Methodology and research topics

Based on this historical and theoretical background, the workshop Philosophical Anthropology and Biology: Between History and Evolution will create an interdisciplinary platform for discussing the intersections and tensions between philosophical anthropology, philosophical biology, and evolutionary approaches. The interdisciplinary focus of the workshop calls for a plurality of methodological approaches: a) the cultural-historical perspective of philosophical anthropology, b) evolutionary approaches going beyond neo-Darwinism (e.g. extended evolutionary synthesis, biosemiotics, evolutionary anthropology), c) empirical findings from developmental and comparative psychology, as well as cognitive ethology.

The contributions should tackle some of the following research questions:

a) Philosophical anthropology: past and present

What do Plessner, Buytendijk, Portmann, Goldstein, Grene and other proponents of Philosophical Anthropology say about animals and humans? How do these approaches differ from Uexküll’s original formulation of the animal/human environment (Umwelt)? Is it possible to formulate the concepts of philosophical anthropology and philosophical biology independently of the findings and theories of the evolutionary approaches? In what relation is Plessner’s concept of eccentric positionality to the empirical approaches of the cognitive and social sciences?

b) Anthropological difference

In what ways exactly does the human differ from the rest of the animal kingdom, and what impact does this difference have on our understanding of the human? Is it useful to look for an ‘anthropinum’, i.e. a single constitutive human characteristic? How are exceptionally human attributes (e.g., language, rationality, morality, cumulative culture) related? Does it still make sense to hold the nature/culture dichotomy in the case of humans? What is the relationship between evolution and history in the search for the biological precursors and relatives (e.g. Neanderthals) of humans?

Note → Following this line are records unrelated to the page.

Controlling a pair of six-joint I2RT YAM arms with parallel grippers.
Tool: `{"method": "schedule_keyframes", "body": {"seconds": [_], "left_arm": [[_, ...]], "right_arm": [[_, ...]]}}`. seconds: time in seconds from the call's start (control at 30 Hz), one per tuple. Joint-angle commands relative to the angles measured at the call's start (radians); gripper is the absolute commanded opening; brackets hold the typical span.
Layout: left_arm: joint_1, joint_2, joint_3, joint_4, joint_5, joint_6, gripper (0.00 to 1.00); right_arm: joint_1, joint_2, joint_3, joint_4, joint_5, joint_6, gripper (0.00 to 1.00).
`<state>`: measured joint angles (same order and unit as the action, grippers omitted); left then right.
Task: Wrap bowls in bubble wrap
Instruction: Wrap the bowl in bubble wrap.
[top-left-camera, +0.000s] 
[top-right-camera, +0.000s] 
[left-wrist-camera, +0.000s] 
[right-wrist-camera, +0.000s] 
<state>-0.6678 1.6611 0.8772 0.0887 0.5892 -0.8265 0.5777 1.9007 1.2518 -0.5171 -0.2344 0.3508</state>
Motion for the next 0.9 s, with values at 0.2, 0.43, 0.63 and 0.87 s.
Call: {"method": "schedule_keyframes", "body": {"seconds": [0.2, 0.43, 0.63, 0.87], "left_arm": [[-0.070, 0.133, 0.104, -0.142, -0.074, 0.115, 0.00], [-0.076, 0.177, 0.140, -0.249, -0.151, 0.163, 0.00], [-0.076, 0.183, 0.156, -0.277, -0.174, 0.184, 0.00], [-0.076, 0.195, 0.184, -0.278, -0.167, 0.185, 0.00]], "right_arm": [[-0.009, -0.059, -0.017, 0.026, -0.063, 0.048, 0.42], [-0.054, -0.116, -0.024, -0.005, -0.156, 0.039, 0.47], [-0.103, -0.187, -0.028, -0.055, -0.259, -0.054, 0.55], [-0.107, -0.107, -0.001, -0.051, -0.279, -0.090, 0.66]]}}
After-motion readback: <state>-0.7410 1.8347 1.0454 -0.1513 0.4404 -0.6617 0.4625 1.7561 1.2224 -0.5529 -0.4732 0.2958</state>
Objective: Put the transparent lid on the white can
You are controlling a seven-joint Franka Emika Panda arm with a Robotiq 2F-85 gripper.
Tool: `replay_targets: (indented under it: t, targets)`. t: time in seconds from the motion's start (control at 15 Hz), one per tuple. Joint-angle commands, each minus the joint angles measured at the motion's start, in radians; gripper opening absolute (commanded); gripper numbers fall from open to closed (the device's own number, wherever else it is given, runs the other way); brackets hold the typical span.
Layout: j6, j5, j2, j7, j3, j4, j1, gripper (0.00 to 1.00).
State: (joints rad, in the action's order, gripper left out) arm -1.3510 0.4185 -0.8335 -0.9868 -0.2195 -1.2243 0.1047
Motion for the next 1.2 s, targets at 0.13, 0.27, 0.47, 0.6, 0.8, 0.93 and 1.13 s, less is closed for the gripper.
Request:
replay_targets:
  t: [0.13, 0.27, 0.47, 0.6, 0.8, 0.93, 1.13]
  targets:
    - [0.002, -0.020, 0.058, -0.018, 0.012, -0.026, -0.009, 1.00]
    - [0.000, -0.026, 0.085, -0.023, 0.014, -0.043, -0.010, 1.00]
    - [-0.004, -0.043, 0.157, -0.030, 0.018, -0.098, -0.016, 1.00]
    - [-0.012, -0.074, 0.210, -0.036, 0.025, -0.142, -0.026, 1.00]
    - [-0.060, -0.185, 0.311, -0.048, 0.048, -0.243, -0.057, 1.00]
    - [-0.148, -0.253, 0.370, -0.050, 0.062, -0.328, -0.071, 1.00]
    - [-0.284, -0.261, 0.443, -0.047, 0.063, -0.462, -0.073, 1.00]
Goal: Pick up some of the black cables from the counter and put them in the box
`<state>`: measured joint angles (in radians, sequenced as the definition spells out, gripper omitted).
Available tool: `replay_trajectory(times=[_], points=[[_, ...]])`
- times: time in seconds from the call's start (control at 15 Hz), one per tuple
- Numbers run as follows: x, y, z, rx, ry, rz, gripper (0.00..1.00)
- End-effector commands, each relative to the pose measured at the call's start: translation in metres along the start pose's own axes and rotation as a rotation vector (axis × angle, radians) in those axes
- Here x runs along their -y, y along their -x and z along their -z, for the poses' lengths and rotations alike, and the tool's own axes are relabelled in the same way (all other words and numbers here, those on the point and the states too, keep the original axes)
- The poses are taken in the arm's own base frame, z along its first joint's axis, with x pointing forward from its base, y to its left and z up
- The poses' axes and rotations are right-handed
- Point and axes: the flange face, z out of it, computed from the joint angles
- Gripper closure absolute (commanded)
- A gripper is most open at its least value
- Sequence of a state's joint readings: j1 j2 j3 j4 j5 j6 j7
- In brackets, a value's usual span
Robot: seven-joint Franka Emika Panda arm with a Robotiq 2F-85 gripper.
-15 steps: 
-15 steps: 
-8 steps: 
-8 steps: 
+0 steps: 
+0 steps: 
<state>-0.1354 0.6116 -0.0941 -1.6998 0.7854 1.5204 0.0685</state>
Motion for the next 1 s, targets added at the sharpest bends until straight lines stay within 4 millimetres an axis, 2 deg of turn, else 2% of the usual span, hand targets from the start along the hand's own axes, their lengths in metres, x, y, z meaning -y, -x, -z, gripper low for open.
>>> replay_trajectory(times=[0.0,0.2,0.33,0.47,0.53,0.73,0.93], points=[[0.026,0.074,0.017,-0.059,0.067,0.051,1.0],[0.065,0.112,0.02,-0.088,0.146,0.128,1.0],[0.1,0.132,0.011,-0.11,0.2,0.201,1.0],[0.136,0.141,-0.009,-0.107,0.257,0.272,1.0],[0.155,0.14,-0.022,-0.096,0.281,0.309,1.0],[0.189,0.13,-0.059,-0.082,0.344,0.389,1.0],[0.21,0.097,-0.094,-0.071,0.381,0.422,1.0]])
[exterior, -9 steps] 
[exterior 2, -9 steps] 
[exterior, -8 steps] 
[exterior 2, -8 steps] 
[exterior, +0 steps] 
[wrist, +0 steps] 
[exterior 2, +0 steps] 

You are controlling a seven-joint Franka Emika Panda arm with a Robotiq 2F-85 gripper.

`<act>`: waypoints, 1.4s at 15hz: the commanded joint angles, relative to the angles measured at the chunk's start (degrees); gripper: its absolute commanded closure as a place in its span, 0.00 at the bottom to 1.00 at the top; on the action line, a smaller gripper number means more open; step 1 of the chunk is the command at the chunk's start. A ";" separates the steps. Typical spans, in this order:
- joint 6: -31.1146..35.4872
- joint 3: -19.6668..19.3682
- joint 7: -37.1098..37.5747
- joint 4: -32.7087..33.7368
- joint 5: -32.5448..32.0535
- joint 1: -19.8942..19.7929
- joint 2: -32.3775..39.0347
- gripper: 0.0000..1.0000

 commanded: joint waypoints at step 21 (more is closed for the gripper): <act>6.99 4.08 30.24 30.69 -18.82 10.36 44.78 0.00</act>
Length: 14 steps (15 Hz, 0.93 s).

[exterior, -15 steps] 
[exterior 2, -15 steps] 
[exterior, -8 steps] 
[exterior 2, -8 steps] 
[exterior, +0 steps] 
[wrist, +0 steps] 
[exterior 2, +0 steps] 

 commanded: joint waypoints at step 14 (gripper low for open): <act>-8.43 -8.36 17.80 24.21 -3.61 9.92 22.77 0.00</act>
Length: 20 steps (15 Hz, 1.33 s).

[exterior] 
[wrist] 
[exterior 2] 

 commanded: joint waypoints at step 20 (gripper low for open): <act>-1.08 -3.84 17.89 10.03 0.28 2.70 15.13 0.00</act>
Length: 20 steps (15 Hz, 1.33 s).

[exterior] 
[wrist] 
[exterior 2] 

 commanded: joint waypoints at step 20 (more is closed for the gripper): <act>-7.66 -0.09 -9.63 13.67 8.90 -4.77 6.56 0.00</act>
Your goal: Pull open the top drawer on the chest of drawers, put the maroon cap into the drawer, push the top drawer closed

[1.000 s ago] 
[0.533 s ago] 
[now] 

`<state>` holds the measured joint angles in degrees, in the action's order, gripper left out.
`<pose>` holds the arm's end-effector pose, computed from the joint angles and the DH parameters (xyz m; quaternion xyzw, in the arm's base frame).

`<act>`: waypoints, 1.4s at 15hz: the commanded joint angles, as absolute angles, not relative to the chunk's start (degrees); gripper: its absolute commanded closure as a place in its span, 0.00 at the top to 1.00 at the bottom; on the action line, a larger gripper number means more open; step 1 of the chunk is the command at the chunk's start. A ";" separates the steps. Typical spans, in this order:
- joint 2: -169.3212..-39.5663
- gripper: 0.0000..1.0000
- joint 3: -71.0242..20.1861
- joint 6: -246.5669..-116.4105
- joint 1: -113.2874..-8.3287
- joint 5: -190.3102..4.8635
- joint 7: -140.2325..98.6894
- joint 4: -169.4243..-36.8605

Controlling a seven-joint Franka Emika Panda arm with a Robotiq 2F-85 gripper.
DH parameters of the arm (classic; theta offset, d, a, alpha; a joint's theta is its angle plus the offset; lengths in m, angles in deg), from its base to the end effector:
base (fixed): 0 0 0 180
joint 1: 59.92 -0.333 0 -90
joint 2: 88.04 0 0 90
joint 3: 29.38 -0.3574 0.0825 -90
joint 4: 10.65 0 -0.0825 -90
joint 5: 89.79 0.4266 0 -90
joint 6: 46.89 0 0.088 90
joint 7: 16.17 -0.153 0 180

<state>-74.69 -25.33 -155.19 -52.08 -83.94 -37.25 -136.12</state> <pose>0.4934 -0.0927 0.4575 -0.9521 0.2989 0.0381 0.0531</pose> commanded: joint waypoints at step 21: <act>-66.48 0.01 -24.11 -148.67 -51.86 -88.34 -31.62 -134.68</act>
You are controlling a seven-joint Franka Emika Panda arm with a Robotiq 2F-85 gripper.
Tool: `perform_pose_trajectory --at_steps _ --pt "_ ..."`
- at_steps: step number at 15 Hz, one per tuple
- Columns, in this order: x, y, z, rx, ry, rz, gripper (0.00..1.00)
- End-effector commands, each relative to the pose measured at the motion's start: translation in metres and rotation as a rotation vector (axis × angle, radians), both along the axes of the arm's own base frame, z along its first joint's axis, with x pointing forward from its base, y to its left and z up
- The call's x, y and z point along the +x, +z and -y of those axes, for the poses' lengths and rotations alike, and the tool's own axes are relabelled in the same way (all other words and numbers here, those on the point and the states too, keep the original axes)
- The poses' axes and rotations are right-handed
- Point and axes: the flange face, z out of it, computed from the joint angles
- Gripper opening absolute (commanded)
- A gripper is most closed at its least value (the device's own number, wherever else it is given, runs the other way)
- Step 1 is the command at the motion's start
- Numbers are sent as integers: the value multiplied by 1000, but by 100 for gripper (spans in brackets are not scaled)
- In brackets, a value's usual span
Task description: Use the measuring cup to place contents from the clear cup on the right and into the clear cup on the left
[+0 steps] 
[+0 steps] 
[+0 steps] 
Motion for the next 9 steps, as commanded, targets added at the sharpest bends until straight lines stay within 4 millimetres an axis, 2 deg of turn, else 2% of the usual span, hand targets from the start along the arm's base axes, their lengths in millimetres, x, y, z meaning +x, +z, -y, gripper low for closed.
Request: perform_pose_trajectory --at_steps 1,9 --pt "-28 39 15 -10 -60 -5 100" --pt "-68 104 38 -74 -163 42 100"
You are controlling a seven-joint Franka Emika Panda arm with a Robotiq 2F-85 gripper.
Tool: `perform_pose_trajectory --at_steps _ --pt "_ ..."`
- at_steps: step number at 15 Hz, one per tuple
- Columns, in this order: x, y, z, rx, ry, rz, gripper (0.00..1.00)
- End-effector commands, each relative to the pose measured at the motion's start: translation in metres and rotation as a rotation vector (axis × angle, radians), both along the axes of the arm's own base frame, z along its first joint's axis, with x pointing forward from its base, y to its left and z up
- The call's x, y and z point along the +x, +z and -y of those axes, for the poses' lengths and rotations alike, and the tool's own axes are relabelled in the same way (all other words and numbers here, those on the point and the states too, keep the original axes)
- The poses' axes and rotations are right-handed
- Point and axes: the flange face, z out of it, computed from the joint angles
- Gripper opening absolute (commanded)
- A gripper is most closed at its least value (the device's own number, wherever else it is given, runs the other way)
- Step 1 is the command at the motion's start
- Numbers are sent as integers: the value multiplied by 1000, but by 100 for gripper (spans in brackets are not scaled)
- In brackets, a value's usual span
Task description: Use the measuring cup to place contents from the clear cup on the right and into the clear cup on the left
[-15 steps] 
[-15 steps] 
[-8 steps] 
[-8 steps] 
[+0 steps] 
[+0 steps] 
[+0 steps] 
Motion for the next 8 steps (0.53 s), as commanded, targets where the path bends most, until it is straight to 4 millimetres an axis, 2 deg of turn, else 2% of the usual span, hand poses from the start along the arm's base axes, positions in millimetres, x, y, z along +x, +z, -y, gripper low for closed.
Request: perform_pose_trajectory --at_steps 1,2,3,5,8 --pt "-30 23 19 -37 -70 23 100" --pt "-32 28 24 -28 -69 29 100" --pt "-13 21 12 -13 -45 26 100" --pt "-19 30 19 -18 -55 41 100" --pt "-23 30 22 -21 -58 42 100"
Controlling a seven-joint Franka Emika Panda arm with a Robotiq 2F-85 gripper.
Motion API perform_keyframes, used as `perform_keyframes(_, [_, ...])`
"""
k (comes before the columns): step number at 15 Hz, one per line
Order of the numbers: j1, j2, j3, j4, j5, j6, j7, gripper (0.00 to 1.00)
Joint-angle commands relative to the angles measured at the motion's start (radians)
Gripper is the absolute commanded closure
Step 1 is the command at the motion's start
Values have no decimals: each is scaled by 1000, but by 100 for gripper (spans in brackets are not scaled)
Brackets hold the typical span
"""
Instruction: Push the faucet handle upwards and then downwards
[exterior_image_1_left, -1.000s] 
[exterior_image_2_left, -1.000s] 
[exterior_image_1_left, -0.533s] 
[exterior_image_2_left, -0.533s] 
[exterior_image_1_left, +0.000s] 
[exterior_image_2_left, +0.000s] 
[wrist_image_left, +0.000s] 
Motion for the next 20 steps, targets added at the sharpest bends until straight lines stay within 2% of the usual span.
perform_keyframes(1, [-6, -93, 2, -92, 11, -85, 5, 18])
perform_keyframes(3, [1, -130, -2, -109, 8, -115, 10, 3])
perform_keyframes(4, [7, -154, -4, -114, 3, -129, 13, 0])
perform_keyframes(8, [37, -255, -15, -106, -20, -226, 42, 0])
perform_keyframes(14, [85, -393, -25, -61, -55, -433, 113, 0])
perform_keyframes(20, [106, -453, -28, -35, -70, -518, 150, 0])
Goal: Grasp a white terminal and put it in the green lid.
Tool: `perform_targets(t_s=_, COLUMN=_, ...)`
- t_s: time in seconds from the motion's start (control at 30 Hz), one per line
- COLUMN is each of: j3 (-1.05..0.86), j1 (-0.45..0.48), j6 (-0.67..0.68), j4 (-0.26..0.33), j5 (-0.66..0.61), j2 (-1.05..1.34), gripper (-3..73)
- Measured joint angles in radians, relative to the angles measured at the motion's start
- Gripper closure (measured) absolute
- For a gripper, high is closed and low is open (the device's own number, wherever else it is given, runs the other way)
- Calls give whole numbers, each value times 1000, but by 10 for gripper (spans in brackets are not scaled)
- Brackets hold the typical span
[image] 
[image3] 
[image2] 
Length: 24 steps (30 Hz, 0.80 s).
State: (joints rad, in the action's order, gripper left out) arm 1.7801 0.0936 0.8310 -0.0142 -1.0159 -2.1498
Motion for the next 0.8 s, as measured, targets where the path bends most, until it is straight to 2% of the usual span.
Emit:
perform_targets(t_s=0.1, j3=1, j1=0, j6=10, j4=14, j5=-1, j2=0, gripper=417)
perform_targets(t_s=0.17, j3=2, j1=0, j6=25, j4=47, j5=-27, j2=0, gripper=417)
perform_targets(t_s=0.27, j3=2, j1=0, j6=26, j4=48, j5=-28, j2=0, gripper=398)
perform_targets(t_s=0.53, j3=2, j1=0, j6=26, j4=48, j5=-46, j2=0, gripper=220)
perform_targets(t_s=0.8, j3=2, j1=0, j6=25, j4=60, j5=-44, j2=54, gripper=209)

c) Developmental and comparative approaches

What is the relationship between the theoretical foundations and empirical findings of current anthropogenesis programmes (e.g. Tomasello, Laland)? What do they bring that is new in relation to the program of philosophical anthropology? Are they burdened by a preconceived notion of the cultural and cognitive superiority of Homo sapiens (vs. de Waal’s evolutionary cognition)? What does the discovery of so-called animal cultures mean for philosophical anthropology? Do we have the philosophical concepts to think about the degrees of sociality in different animal species?